RISE Scholars - Kristine Molina, PhD

Kristine Molina, PhD
University of Illinois at Chicago
RISE Cohort 4

 

I am an Assistant Professor in the Department of Psychology, and Faculty Affiliate of the Latin American and Latino Studies Program and the Community Health Sciences Division (School of Public Health) at the University of Illinois at Chicago (UIC). I am also a Scholar in the NIH-funded Building Interdisciplinary Research Careers in Women’s Health (BIRCWH) K12 program at UIC. I received a joint PhD in Psychology (Personality & Social Contexts) and Women’s Studies from the University of Michigan and completed an NHLBI-funded post-doctoral fellowship at the University of Miami’s Behavioral Medicine in Cardiovascular Disease Research program in the Psychology Department. My program of research centers on social stress, resilience, and health among Latino populations, with a specific focus on the role of discrimination stress and cardiovascular health-related disease risks, including health-damaging behaviors and poor mental and physical health. I also focus on investigating the psychosocial and contextual factors that might mitigate the deleterious effects of discrimination on health.

 

I chose to pursue my line of research primarily because I have seen first-hand how stress tied to experiences of structural and interpersonal discrimination has manifested itself in the lives, particularly the mental and physical health, of the women in my family. And yet at the same time, I have been fascinated by how some targets of discrimination manage to thrive and build resilience in the face of social marginality. Indeed, my personal experiences have given life and meaning to my work and drive me to find solutions aimed at enhancing the health and quality of life of Latinos. Thus, I have always been keen to acknowledge the role social forces and structures play on the health of Latinos, as well as in understanding what factors may inoculate against the deleterious health effects of discrimination. In essence, pursuing this line of work allows me to take into account the full context of Latinos’ lives—a group of which I am a member and in which I am deeply invested. I am excited about the prospect of translating my research findings into developing interventions that empower Latinos and that will contribute to reducing and ultimately eliminating health disparities for this population.
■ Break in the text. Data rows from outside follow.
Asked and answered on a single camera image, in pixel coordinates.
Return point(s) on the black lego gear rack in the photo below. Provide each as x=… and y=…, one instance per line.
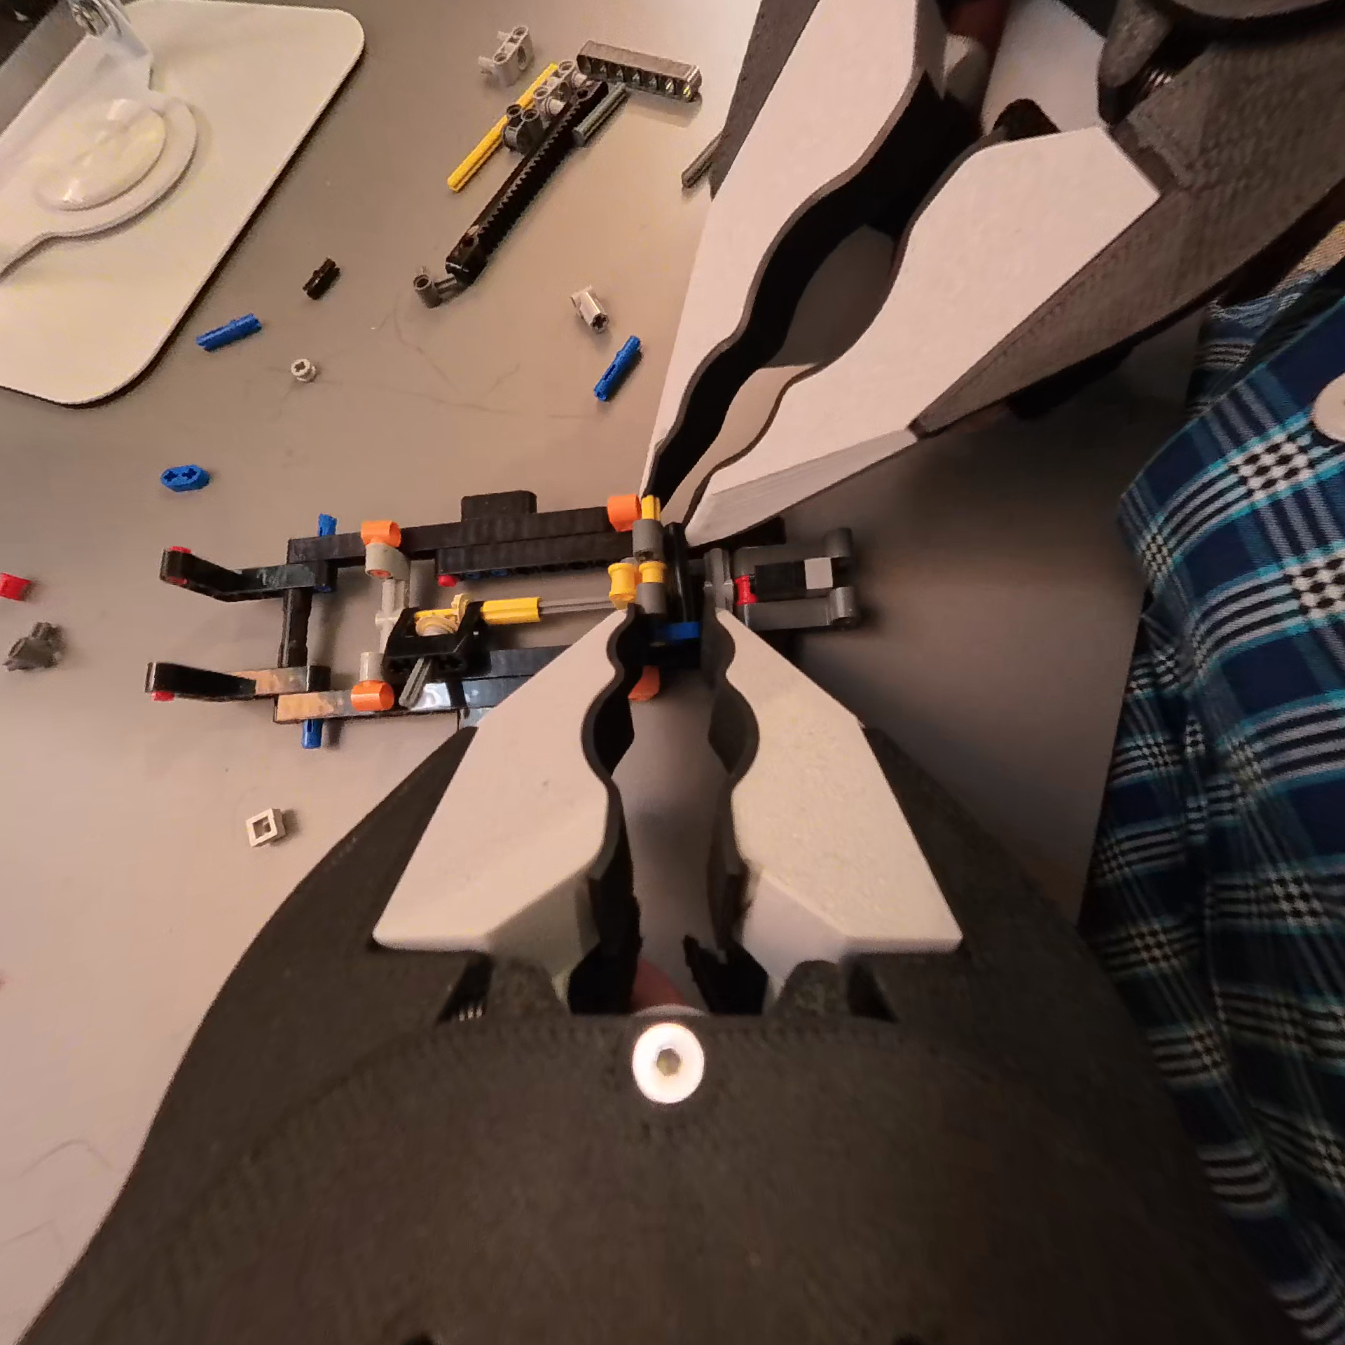
x=493, y=215

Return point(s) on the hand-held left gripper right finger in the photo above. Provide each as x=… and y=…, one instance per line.
x=850, y=841

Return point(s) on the black lego liftarm axle tube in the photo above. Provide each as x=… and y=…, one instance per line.
x=209, y=573

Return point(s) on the yellow lego axle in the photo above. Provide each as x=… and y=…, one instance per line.
x=472, y=163

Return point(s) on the dark grey lego axle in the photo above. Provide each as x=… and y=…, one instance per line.
x=698, y=165

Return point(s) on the black lego liftarm blue pin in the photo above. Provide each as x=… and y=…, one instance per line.
x=198, y=681

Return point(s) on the light grey lego connector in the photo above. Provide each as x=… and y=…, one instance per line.
x=506, y=55
x=590, y=306

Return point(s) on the light grey square lego piece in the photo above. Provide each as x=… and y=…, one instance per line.
x=254, y=836

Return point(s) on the black lego chassis assembly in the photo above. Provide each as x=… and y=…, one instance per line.
x=525, y=530

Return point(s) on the dark grey lego beam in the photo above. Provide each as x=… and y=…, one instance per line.
x=638, y=71

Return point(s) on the person's plaid shirt torso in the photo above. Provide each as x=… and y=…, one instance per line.
x=1239, y=735

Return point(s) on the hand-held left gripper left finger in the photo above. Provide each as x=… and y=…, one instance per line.
x=493, y=841

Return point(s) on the dark grey lego connector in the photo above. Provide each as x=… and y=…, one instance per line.
x=429, y=288
x=33, y=645

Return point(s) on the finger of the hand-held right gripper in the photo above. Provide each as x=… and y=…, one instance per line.
x=799, y=127
x=997, y=272

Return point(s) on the red lego bush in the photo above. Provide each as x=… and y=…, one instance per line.
x=9, y=586
Equally significant, as a first-generation college graduate and Latina from a low-income immigrant background, I am a passionate advocate for empowering underrepresented students through research mentorship and training. Working on health disparities-focused research allows me the opportunity to mentor, train, and empower students like myself who are from groups that are directly impacted by health inequities—making the work in which I engage both personally and professionally meaningful because I am actively working to increase thediversity of our future researchers as well as the perspectives in our scholarship.